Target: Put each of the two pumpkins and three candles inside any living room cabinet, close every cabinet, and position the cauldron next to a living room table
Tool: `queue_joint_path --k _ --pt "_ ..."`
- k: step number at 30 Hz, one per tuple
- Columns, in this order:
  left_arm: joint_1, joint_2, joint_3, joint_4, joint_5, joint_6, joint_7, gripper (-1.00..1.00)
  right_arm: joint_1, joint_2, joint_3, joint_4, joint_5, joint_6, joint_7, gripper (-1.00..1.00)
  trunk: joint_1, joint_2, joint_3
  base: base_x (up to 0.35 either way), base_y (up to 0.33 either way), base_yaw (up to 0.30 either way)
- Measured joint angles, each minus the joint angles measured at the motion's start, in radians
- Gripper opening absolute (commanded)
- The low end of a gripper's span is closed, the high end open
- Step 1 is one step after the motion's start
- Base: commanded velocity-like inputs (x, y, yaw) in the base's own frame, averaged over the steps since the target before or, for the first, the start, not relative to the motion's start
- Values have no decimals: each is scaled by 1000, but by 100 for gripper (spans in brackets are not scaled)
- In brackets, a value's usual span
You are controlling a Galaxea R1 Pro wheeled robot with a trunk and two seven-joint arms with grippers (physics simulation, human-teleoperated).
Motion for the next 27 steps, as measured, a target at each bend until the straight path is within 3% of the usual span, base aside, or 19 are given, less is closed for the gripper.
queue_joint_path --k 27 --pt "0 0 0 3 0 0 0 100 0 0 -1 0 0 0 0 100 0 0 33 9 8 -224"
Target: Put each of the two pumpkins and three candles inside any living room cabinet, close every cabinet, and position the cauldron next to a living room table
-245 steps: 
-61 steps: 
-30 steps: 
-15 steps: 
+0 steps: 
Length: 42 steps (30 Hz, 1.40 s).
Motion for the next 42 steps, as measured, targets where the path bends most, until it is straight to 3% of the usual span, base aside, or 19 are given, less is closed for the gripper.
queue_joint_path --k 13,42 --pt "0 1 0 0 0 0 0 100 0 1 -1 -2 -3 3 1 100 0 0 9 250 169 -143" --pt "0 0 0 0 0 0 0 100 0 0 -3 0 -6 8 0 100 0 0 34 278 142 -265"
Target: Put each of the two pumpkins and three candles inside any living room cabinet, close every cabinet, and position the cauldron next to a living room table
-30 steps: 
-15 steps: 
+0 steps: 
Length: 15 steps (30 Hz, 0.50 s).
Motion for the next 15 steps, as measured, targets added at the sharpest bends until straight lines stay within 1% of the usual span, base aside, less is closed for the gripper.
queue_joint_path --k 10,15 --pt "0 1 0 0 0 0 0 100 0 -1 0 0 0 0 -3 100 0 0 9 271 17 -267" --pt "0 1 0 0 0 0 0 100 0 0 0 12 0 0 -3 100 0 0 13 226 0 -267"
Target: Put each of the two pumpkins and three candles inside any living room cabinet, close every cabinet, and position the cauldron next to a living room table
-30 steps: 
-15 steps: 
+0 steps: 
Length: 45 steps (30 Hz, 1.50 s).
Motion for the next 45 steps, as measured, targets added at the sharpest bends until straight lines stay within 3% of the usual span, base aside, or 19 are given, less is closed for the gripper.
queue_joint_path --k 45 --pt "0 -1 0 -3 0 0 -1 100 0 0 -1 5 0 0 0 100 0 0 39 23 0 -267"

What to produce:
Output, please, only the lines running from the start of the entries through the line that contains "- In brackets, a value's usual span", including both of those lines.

Solution to the problem:
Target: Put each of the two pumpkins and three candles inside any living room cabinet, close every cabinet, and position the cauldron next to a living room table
Tool: `queue_joint_path --k _ --pt "_ ..."`
- k: step number at 30 Hz, one per tuple
- Columns, in this order:
  left_arm: joint_1, joint_2, joint_3, joint_4, joint_5, joint_6, joint_7, gripper (-1.00..1.00)
  right_arm: joint_1, joint_2, joint_3, joint_4, joint_5, joint_6, joint_7, gripper (-1.00..1.00)
  trunk: joint_1, joint_2, joint_3
  base: base_x (up to 0.35 either way), base_y (up to 0.33 either way), base_yaw (up to 0.30 either way)
- Measured joint angles, each minus the joint angles measured at the motion's start, in radians
- Gripper opening absolute (commanded)
- The low end of a gripper's span is closed, the high end open
- Step 1 is one step after the motion's start
- Base: commanded velocity-like inputs (x, y, yaw) in the base's own frame, averaged over the steps since the target before or, for the first, the start, not relative to the motion's start
- Values have no decimals: each is scaled by 1000, but by 100 for gripper (spans in brackets are not scaled)
- In brackets, a value's usual span

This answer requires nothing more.